Assignment: Look below for the line that contains "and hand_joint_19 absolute", and write out exactly that line and all remaining lines of the listing, omitting pictures.

Data:
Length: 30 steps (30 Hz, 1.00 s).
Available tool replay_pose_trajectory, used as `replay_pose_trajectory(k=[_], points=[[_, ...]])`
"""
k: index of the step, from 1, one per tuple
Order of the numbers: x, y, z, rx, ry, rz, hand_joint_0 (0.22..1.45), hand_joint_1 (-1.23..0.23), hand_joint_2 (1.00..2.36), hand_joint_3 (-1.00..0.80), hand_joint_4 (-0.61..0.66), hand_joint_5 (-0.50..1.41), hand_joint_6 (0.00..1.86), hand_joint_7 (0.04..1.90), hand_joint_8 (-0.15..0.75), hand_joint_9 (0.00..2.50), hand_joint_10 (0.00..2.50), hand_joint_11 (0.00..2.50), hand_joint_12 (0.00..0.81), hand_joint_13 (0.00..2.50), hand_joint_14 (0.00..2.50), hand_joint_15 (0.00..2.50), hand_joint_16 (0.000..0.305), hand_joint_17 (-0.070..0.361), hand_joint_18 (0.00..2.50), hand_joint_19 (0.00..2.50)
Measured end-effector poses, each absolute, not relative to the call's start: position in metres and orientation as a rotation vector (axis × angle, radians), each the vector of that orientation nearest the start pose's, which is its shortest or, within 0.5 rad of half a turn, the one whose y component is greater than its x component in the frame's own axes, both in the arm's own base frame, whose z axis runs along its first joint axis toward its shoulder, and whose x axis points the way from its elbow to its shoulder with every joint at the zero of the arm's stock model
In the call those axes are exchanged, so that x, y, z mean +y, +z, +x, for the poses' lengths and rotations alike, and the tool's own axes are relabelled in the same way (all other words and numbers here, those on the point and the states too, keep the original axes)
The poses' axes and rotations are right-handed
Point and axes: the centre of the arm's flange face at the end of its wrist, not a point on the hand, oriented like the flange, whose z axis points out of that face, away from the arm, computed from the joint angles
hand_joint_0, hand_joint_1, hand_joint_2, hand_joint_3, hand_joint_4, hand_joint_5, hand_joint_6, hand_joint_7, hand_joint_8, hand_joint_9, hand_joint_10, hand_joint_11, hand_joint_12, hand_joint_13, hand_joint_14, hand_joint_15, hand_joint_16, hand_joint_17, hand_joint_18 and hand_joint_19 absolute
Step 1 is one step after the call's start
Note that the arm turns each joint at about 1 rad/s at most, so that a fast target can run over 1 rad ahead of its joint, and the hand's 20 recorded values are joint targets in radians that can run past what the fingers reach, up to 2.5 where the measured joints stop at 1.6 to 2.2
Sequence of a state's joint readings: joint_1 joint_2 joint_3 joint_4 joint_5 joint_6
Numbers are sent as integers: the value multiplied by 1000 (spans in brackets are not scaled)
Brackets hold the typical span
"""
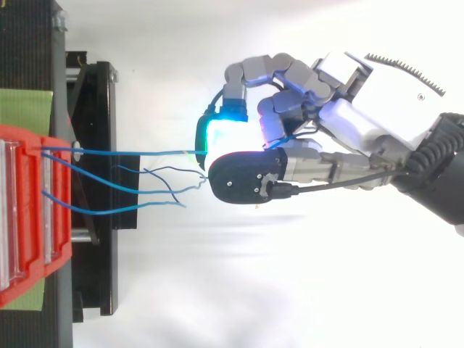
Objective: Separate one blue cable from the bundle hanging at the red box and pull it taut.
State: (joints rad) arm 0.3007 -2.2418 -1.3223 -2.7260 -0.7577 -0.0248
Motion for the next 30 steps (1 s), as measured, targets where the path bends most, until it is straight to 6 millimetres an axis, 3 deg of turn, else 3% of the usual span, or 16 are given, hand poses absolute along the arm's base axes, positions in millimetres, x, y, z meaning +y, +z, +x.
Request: replay_pose_trajectory(k=[30], points=[[8, 235, 720, 845, 800, 1397, 798, -759, 1024, -219, 44, -233, 940, 1433, 286, 826, 2262, 1185, 328, 724, 2500, 1462, 27, 60, 1274, 2051]])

Solution for this problem:
hand_joint_0, hand_joint_1, hand_joint_2, hand_joint_3, hand_joint_4, hand_joint_5, hand_joint_6, hand_joint_7, hand_joint_8, hand_joint_9, hand_joint_10, hand_joint_11, hand_joint_12, hand_joint_13, hand_joint_14, hand_joint_15, hand_joint_16, hand_joint_17, hand_joint_18 and hand_joint_19 absolute
Step 1 is one step after the call's start
Note that the arm turns each joint at about 1 rad/s at most, so that a fast target can run over 1 rad ahead of its joint, and the hand's 20 recorded values are joint targets in radians that can run past what the fingers reach, up to 2.5 where the measured joints stop at 1.6 to 2.2
Sequence of a state's joint readings: joint_1 joint_2 joint_3 joint_4 joint_5 joint_6
Numbers are sent as integers: the value multiplied by 1000 (spans in brackets are not scaled)
Brackets hold the typical span
"""
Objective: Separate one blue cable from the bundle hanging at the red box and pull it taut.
State: (joints rad) arm 0.3007 -2.2418 -1.3223 -2.7260 -0.7577 -0.0248
Motion for the next 30 steps (1 s), as measured, targets where the path bends most, until it is straight to 6 millimetres an axis, 3 deg of turn, else 3% of the usual span, or 16 are given, hand poses absolute along the arm's base axes, positions in millimetres, x, y, z meaning +y, +z, +x.
Request: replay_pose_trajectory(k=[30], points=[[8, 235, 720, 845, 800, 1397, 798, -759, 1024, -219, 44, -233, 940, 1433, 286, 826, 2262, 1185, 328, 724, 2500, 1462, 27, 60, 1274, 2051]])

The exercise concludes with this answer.